Unfortunately, that may well include us humans — or, at least, the trappings of our technological civilization.
"I and the vast majority of my colleagues think we've had it," Barnosky's Stanford colleague Paul Ehrlich, who also appeared on the show, told Pelley, "that the next few decades will be the end of the kind of civilization we're used to."
That grim reality, according to the researchers, means that even if humans manage to survive in some capacity, the wide-reaching impacts of mass extinction — which include habitat destruction, breakdowns in the natural food chain, soil infertility, and more — would cause modern human society to crumble.
"I would say it is too much to say that we're killing the planet, because the planet's gonna be fine," said Barnosky. "What we're doing is we're killing our way of life."
In other words? If humans don't drastically course-correct, the havoc we're wreaking on the planet will very unpleasantly do so for us. It's a grim warning, but one that other experts are echoing.
Ehrlich, it's worth noting, is somewhat of an overpopulation and mass extinction icon. He published "The Population Bomb," one of the first modern books on the dangers of excess human development and population growth, back in 1968, and was considered an alarmist for the controversial predictions he made at the time. Although not all of his contentious forecasts came true, two big ones — that greenhouse gases would melt polar ice, and that humanity would overwhelm the wild — have undoubtedly since materialized. And sadly, his reasoning for their realization feels depressingly familiar.
According to Ehrlich, the problem is "too many people, too much consumption and growth mania" — a reality that few would likely argue is showing any meaningful sign of slowing down.
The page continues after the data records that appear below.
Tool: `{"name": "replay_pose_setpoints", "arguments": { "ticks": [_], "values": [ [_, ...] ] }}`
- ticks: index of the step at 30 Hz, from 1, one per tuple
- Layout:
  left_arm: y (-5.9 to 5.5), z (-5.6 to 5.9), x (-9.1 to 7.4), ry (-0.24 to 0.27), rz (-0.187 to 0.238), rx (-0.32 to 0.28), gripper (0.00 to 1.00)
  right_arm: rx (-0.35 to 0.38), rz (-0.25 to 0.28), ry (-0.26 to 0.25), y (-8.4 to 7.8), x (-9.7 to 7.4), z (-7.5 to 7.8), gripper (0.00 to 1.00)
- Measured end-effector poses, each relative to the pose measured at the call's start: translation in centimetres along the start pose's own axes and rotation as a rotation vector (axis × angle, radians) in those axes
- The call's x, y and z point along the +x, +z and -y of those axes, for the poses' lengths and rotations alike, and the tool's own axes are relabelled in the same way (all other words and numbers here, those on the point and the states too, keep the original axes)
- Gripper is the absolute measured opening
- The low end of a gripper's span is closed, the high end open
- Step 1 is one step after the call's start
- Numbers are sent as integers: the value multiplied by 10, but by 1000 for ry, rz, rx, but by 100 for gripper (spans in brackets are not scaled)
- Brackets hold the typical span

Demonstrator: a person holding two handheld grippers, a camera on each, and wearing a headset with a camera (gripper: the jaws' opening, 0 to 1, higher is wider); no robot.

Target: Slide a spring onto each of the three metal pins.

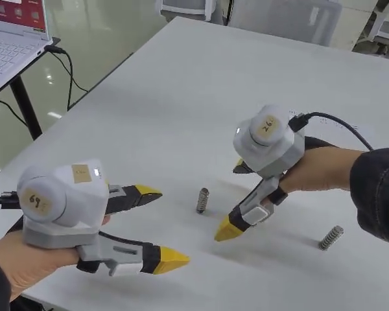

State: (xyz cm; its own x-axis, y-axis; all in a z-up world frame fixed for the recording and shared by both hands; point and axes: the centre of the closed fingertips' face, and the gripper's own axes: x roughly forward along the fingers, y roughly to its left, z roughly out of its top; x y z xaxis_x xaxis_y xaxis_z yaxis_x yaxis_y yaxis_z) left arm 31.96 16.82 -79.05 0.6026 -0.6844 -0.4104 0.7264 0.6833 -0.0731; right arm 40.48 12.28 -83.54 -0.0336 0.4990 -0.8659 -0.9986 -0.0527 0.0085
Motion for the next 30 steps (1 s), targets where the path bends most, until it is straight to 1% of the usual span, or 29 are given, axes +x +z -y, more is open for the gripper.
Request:
{"name": "replay_pose_setpoints", "arguments": {
  "ticks": [9, 16, 20, 26, 28, 30],
  "values": [
    [0, 2, 0, -6, -4, 7, 68, 57, 14, -40, -20, -15, 9, 96],
    [4, 1, 1, -8, -5, 14, 68, 104, 25, -67, -37, -26, 14, 96],
    [5, 2, 2, -12, -7, 19, 68, 137, 43, -87, -45, -33, 15, 96],
    [6, 4, 3, -18, -9, 24, 68, 186, 57, -111, -60, -43, 16, 96],
    [7, 5, 4, -20, -9, 26, 68, 196, 65, -126, -64, -47, 17, 96],
    [8, 5, 4, -22, -9, 28, 68, 220, 83, -138, -67, -52, 17, 96]
  ]
}}
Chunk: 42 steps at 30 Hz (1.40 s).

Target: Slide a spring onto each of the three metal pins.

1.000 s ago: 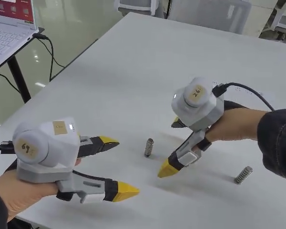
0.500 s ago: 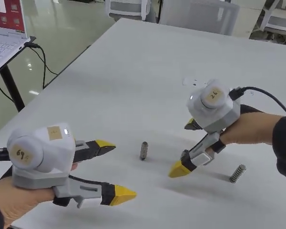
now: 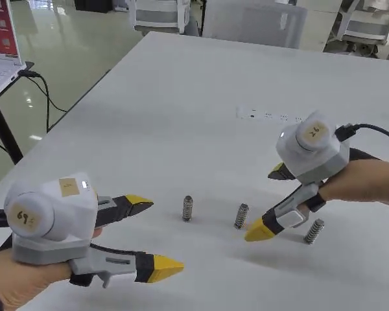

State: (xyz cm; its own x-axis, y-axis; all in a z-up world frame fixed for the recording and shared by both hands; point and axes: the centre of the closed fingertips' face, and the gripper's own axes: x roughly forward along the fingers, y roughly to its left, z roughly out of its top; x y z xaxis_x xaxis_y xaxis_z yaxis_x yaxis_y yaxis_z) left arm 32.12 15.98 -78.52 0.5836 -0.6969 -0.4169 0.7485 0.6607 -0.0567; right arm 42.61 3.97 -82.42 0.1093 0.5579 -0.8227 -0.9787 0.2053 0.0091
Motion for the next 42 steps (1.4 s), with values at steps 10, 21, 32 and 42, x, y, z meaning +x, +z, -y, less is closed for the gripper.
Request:
{"name": "replay_pose_setpoints", "arguments": {
  "ticks": [10, 21, 32, 42],
  "values": [
    [4, 1, 3, -6, 3, 9, 68, 78, 51, -47, -18, -20, 2, 96],
    [8, 3, 10, -23, -1, 21, 68, 152, 102, -98, -40, -40, -2, 96],
    [10, 7, 12, -34, 0, 29, 68, 204, 155, -147, -59, -56, -5, 96],
    [11, 9, 14, -35, 0, 25, 68, 232, 211, -192, -72, -67, -22, 97]
  ]
}}
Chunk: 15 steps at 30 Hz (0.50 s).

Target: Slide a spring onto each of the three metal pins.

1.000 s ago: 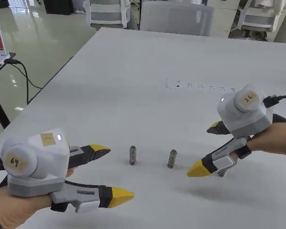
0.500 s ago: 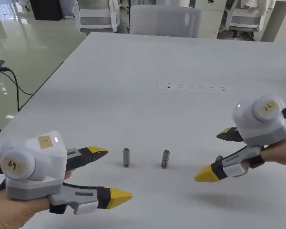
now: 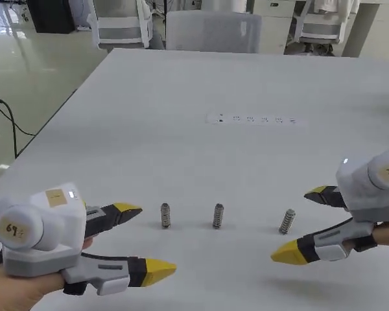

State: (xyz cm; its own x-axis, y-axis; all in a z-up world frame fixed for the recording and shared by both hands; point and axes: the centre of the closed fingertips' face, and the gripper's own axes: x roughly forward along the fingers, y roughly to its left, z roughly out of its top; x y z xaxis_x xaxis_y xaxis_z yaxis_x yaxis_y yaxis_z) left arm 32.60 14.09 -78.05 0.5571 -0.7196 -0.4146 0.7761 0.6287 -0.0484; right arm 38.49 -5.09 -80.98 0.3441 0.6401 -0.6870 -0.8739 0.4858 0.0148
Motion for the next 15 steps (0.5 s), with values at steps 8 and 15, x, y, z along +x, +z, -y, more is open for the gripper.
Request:
{"name": "replay_pose_setpoints", "arguments": {
  "ticks": [8, 15],
  "values": [
    [-2, 0, 1, 5, 4, -14, 69, 27, 68, -36, -2, -11, -13, 97],
    [-7, -2, 0, 14, 8, -32, 69, 57, 129, -74, -4, -17, -17, 97]
  ]
}}
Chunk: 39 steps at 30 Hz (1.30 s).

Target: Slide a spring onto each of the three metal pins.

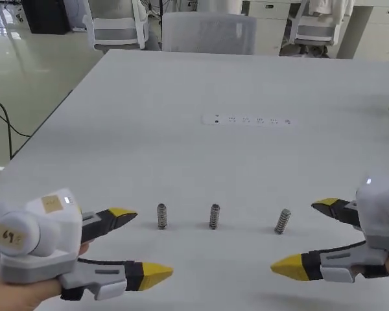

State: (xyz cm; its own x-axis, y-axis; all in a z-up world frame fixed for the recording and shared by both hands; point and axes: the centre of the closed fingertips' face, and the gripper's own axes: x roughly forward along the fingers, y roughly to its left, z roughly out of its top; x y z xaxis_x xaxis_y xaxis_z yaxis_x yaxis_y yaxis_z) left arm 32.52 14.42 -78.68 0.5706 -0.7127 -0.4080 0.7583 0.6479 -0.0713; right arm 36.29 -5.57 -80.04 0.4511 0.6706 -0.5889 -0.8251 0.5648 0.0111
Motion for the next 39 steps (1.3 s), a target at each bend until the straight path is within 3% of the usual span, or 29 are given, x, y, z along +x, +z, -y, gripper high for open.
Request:
{"name": "replay_pose_setpoints", "arguments": {
  "ticks": [7, 16, 39],
  "values": [
    [-4, -1, -1, 12, 5, -19, 71, 24, 27, -20, -4, -2, -6, 97],
    [-11, -2, -2, 24, 5, -41, 72, 37, 68, -61, -2, -2, -1, 97],
    [-15, -7, 1, 44, 5, -70, 73, 55, 74, -62, -3, 0, -3, 97]
  ]
}}
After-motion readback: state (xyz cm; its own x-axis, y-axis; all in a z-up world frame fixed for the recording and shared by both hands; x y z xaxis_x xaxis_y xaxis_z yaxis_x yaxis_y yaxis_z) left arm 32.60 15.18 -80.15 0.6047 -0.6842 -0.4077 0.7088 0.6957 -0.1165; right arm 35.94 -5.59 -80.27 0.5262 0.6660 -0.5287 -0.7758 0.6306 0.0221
"Humanity is not sustainable. To maintain our lifestyle (yours and mine, basically) for the entire planet, you'd need five more Earths," Ehrlich told his interviewer. "Not clear where they're gonna come from."
"Resources that would be required, the systems that support our lives, which of course are the biodiversity that we're wiping out," the 90-year-old researcher added. "Humanity is very busily sitting on a limb that we're sawing off."